A saída de Julier da área criminal não ocorreu por vontade própria. A Justiça Federal de Mato Grosso decidiu remeter à 5ª Vara da JFMT, recém-criada, tanto os processos da esfera criminal já em trâmite no Estado, como os processos novos com a mesma temática.
Em sessão ocorrida no mês de dezembro de 2010, antes do início do recesso no Judiciário, os desembargadores que compõem o Tribunal Regional Federal da 1ª Região, instância superior, escolheram, por 9 votos a 2, o juiz federal Paulo César Alves Sodré para ser o responsável pela referida vara e, assim, processar e julgar todos os processos relativos a crimes federais em Mato Grosso.

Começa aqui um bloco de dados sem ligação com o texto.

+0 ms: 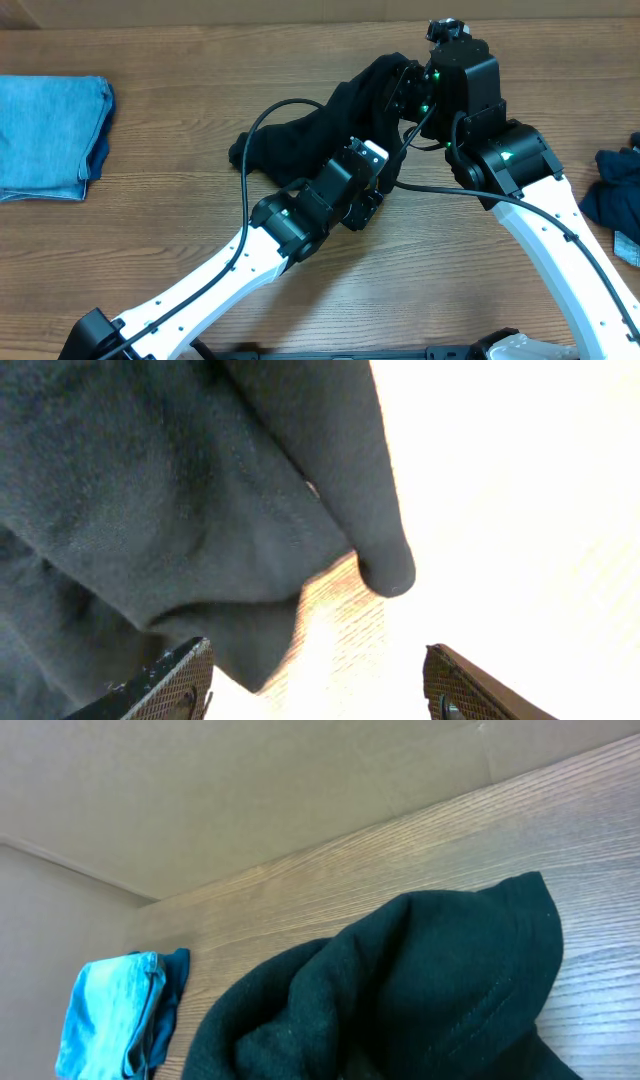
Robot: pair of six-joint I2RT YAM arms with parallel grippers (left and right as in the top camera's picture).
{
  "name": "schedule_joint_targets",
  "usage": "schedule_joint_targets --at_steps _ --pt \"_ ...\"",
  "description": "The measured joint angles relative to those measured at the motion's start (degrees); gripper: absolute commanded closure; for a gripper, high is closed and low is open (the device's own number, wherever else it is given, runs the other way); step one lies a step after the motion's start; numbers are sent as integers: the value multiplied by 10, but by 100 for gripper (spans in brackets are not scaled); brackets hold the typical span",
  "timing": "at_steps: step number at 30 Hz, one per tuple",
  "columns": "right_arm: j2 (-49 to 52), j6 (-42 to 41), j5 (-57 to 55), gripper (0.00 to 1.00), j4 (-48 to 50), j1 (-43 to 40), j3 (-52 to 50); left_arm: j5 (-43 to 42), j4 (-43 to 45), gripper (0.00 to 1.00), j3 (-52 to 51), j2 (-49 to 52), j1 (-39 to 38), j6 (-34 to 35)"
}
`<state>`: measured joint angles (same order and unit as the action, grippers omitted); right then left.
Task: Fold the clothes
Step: 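Push the left gripper into the garment toward the right gripper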
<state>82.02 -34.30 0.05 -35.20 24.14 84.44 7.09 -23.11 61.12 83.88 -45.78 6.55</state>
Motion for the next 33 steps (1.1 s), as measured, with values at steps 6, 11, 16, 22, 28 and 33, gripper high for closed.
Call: schedule_joint_targets --at_steps 6,11,16,22,28,33 --pt "0 0 14 96 -14 0 22 19 13 29 0 17 0 0" --pt "0 0 22 96 -31 0 52 34 21 27 0 18 0 0" --pt "0 2 31 96 -64 0 96 63 21 27 0 18 0 0" --pt "0 11 38 96 -96 0 144 89 21 28 0 18 0 6" --pt "0 13 40 96 -107 0 149 97 22 32 0 18 0 13" --pt "0 13 40 96 -109 0 149 94 44 29 0 18 0 25"
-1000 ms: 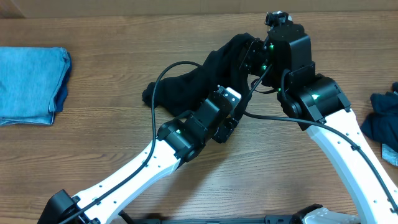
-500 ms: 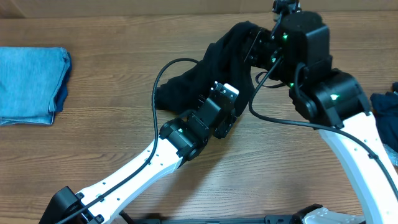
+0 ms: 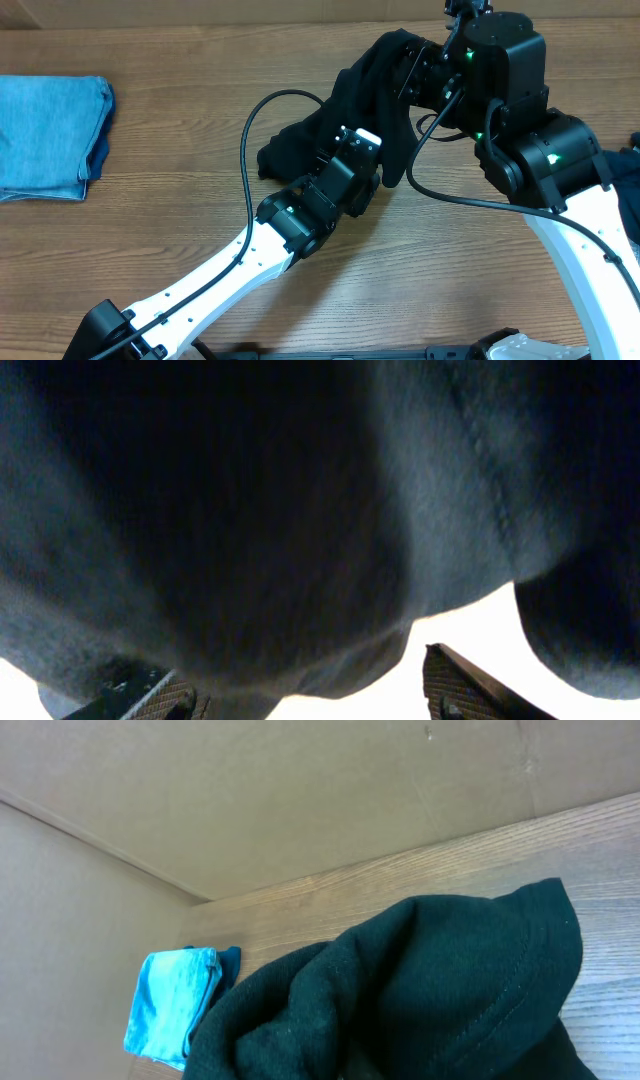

Por ser até então o responsável natural pelo processamento de feitos criminais em Mato Grosso, Julier Sebastião esperava ser autorizado pelo TRF a estender sua função à nova vara. Mas não conseguiu, sendo preterido pelos desembargadores da Corte.
O juiz federal Paulo Sodré atuava em Rondonópolis (a 218 km ao sul de Cuiabá).
No site institucional da JFMT a mudança administrativa já pode ser notada em um comunicado público: "em virtude da especialização da 5ª Vara em matéria criminal, os autos cíveis serão redistribuídos para outras varas; por essa razão solicitamos a devolução dos autos que se encontram com carga".
Reação de Julier
Nos bastidores comenta-se que a notícia não foi bem digerida pelo juiz, mas, ainda assim, ele evitou fazer críticas e garantiu que não se sente prejudicado pela decisão.
"É um procedimento normal, uma vara foi especializada em matéria criminal e eu continuo na primeira. Portanto, só posso julgar processos cíveis agora", disse o juiz, em entrevista exclusiva ao Mato Grosso Notícias.
"Não foram redistribuídos apenas os processos que estavam em minhas mãos. Todas as pautas criminais da segunda e da terceira Vara de Justiça também passaram para o juiz que assume a 5ª Vara", explicou o magistrado.
Julier se tornou conhecido - elogiado por uns e criticado por outros - por seus julgamentos criminais. Ao passo que proferiu sentenças históricas, como algumas que condenaram o ex-bicheiro João Arcanjo Ribeiro à prisão, em outras ocasiões foi acusado de realizar ações "pirotécnicas" para teoricamente se promover politicamente, como no caso das Operações Pacenas e Jurupari.